Records drawn from a dataset
[Start of section]
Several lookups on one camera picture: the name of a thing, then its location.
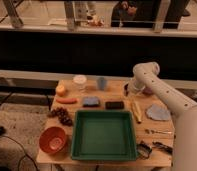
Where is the person in background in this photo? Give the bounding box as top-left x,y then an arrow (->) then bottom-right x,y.
111,0 -> 190,29

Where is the blue sponge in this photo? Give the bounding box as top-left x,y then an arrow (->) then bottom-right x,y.
83,97 -> 100,107

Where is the wooden table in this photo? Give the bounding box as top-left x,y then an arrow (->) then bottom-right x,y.
36,80 -> 174,167

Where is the white lidded cup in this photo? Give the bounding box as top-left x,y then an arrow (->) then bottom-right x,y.
73,75 -> 87,91

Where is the purple bowl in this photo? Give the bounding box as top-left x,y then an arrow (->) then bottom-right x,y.
142,87 -> 153,96

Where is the green plastic tray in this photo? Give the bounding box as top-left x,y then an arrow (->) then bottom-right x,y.
71,110 -> 138,161

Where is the orange bowl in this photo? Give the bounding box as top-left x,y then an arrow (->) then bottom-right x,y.
39,127 -> 67,155

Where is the black cable on floor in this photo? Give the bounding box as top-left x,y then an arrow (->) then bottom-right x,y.
0,125 -> 40,171

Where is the light blue cup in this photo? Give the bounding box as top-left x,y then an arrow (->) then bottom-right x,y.
97,77 -> 107,91

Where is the black handled peeler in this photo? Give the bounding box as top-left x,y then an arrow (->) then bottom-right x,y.
152,142 -> 173,155

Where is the bunch of dark grapes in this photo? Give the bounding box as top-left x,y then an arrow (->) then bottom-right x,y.
48,107 -> 73,126

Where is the small metal cup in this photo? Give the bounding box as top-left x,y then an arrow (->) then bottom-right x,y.
124,83 -> 130,96

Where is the metal clip tool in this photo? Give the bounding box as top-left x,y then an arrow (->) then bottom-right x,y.
137,141 -> 152,159

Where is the metal fork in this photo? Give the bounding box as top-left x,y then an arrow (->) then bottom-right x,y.
145,129 -> 172,135

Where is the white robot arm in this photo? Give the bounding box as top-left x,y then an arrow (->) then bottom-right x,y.
128,62 -> 197,171

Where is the orange carrot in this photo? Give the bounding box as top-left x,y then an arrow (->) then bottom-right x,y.
56,98 -> 77,104

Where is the black rectangular block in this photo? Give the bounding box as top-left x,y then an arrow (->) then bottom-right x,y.
105,101 -> 124,109

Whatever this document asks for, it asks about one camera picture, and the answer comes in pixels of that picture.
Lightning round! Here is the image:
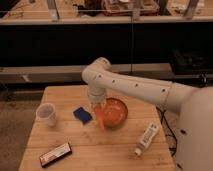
[End of section]
| WORK TASK |
Pictures are not part of the copy. Output only the lines from the one with "Where is the orange carrot" through the final line of the records, exactly as given.

| TASK OUTPUT |
Where is the orange carrot in this photo? Give the bounding box as top-left x,y then an arrow (->) then bottom-right x,y.
56,98 -> 77,104

Where is the black rectangular block in this photo? Give the bounding box as top-left x,y then an arrow (->) then bottom-right x,y.
105,101 -> 124,109

Whatever this document asks for, it asks about one camera picture, and the answer comes in pixels of that picture.
Lightning round! Here is the image:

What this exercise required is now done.